[Task instructions] For the data below, report only the number of lines containing the string "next".

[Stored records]
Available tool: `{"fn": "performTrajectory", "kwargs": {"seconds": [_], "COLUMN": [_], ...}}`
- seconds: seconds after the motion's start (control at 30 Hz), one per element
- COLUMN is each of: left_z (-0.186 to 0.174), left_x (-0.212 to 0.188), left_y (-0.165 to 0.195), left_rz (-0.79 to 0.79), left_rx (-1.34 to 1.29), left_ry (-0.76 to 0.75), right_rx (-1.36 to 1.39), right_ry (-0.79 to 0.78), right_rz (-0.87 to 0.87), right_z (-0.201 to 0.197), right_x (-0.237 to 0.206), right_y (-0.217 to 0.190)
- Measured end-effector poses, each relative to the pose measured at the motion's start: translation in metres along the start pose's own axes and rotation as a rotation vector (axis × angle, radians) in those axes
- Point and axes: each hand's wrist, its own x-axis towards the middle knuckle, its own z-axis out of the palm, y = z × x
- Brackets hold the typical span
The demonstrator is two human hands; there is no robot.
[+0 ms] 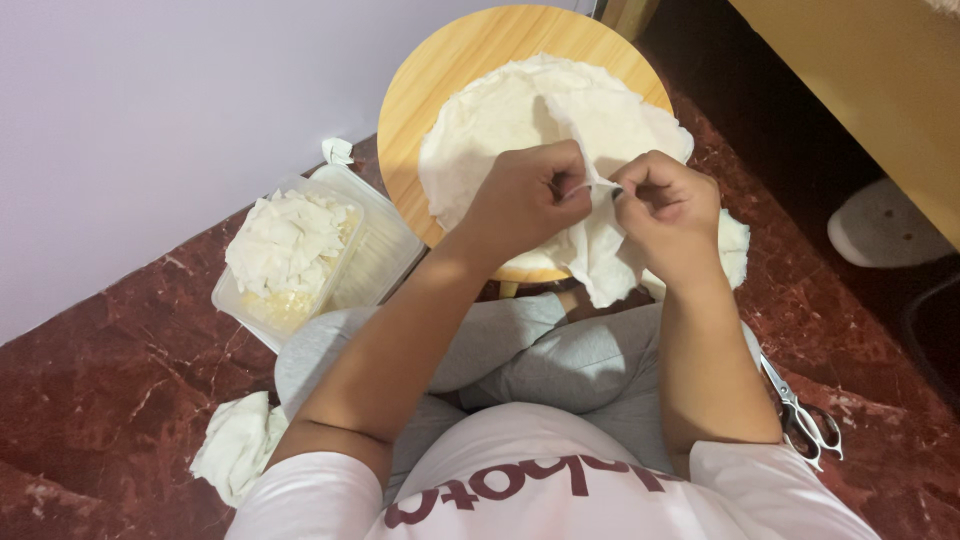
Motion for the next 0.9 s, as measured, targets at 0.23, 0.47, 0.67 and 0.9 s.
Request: {"fn": "performTrajectory", "kwargs": {"seconds": [0.23, 0.47, 0.67, 0.9], "left_z": [-0.007, -0.004, -0.005, -0.003], "left_x": [0.004, 0.003, -0.002, 0.0], "left_y": [-0.001, 0.007, 0.011, -0.001], "left_rz": [-0.08, 0.039, 0.144, -0.041], "left_rx": [-0.02, -0.074, -0.104, -0.11], "left_ry": [0.196, 0.003, -0.078, 0.114], "right_rx": [-0.079, -0.222, -0.126, 0.1], "right_ry": [0.177, 0.027, 0.019, 0.262], "right_rz": [0.031, -0.006, -0.012, -0.007], "right_z": [-0.014, 0.018, 0.024, 0.0], "right_x": [0.005, -0.001, -0.004, 0.015], "right_y": [0.001, -0.027, -0.03, 0.015]}}
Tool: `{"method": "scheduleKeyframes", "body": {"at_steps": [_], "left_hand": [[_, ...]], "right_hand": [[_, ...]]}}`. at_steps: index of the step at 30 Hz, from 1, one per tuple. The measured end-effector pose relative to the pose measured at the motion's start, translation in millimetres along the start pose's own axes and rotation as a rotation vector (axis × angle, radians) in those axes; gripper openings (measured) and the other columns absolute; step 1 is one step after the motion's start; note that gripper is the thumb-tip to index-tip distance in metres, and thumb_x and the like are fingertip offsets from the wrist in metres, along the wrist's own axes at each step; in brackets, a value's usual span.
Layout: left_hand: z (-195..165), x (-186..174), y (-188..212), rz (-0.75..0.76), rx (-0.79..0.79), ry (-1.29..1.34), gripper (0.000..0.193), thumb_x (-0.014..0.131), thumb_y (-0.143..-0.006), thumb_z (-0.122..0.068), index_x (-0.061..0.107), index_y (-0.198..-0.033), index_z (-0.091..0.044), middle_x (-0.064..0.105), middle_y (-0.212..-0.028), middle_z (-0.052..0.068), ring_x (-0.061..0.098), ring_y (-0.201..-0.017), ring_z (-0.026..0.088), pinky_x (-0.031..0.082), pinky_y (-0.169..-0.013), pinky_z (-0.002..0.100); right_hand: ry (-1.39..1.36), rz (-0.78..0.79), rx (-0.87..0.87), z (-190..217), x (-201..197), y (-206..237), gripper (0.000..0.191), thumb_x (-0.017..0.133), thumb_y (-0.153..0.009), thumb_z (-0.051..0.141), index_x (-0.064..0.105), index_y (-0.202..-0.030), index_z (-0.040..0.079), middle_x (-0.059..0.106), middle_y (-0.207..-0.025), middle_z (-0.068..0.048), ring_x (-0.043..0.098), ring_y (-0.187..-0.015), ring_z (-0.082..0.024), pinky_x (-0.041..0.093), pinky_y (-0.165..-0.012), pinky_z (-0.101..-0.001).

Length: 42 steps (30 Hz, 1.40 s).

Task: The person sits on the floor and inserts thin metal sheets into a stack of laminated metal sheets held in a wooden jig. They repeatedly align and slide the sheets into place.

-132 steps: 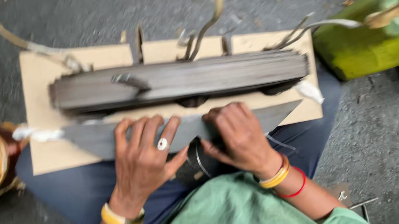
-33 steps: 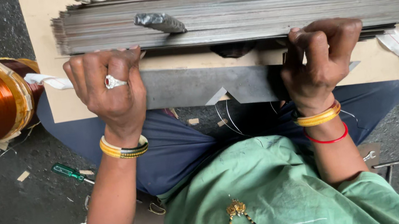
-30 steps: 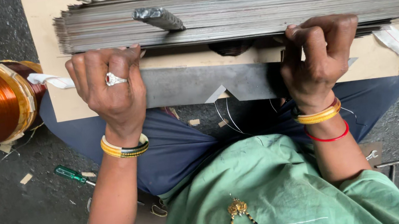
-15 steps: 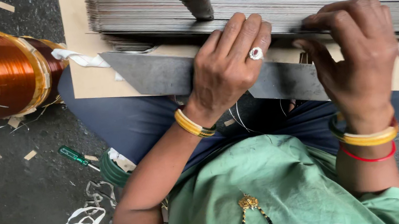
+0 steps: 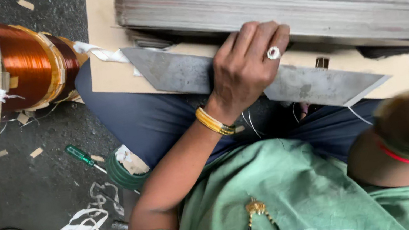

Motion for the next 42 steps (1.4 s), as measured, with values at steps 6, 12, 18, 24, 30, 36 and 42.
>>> {"method": "scheduleKeyframes", "body": {"at_steps": [6, 12, 18, 24, 30, 36, 42], "left_hand": [[-5, -9, -16, 0.039, -0.042, 0.006, 0.011, 0.076, -0.091, 0.000, 0.073, -0.101, -0.003, 0.068, -0.102, 0.004, 0.065, -0.093, 0.019, 0.057, -0.073, 0.031], [-10, -8, -14, 0.100, -0.082, 0.003, 0.012, 0.079, -0.095, 0.000, 0.074, -0.104, -0.006, 0.069, -0.102, 0.000, 0.064, -0.093, 0.018, 0.054, -0.070, 0.031], [-10, -6, -9, 0.121, -0.106, -0.026, 0.020, 0.076, -0.091, 0.004, 0.073, -0.107, -0.007, 0.068, -0.104, 0.000, 0.063, -0.098, 0.019, 0.054, -0.071, 0.029], [-8, -4, -6, 0.122, -0.093, -0.030, 0.026, 0.074, -0.090, 0.005, 0.074, -0.112, -0.009, 0.068, -0.105, 0.000, 0.063, -0.098, 0.019, 0.055, -0.071, 0.029], [-8, -2, -2, 0.127, -0.044, -0.063, 0.026, 0.076, -0.094, 0.000, 0.073, -0.117, -0.010, 0.066, -0.113, -0.002, 0.061, -0.101, 0.018, 0.055, -0.074, 0.028], [-7, 1, 2, 0.115, -0.020, -0.059, 0.025, 0.081, -0.097, -0.001, 0.073, -0.120, -0.010, 0.061, -0.101, 0.000, 0.060, -0.094, 0.017, 0.053, -0.072, 0.032], [-6, 6, 10, 0.083, -0.051, -0.022, 0.022, 0.077, -0.099, -0.002, 0.071, -0.119, -0.004, 0.060, -0.103, 0.002, 0.061, -0.097, 0.020, 0.054, -0.076, 0.036]], "right_hand": [[-0.219, -0.254, 0.275, -12, -70, 89, 0.024, 0.077, -0.107, 0.014, 0.060, -0.112, -0.002, 0.070, -0.097, -0.019, 0.076, -0.093, -0.034, 0.061, -0.086, -0.0434], [-0.285, -0.307, 0.433, -56, -45, 133, 0.025, 0.076, -0.110, 0.011, 0.056, -0.114, -0.003, 0.071, -0.101, -0.023, 0.078, -0.100, -0.035, 0.064, -0.096, -0.0472], [-0.304, -0.244, 0.473, -65, -36, 125, 0.019, 0.073, -0.109, 0.000, 0.055, -0.112, -0.005, 0.068, -0.100, -0.022, 0.076, -0.099, -0.036, 0.066, -0.095, -0.0476], [-0.264, -0.068, 0.445, -67, -37, 86, 0.015, 0.066, -0.105, -0.003, 0.053, -0.101, -0.008, 0.066, -0.096, -0.019, 0.076, -0.094, -0.033, 0.066, -0.089, -0.0444], [-0.141, 0.036, 0.363, -49, -33, 97, 0.033, 0.069, -0.107, 0.024, 0.060, -0.102, -0.008, 0.074, -0.101, -0.028, 0.078, -0.096, -0.035, 0.064, -0.078, -0.0372], [-0.217, -0.193, 0.247, -31, -53, 116, 0.043, 0.068, -0.103, 0.034, 0.061, -0.106, -0.008, 0.070, -0.098, -0.022, 0.076, -0.096, -0.035, 0.065, -0.083, -0.0405], [-0.304, -0.260, 0.295, -18, -83, 74, 0.027, 0.067, -0.105, 0.017, 0.058, -0.114, -0.007, 0.068, -0.104, -0.017, 0.072, -0.098, -0.028, 0.063, -0.088, -0.0366]]}}
Point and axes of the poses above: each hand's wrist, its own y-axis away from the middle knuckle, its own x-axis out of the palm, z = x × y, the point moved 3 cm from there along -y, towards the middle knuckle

[Response to the task] 2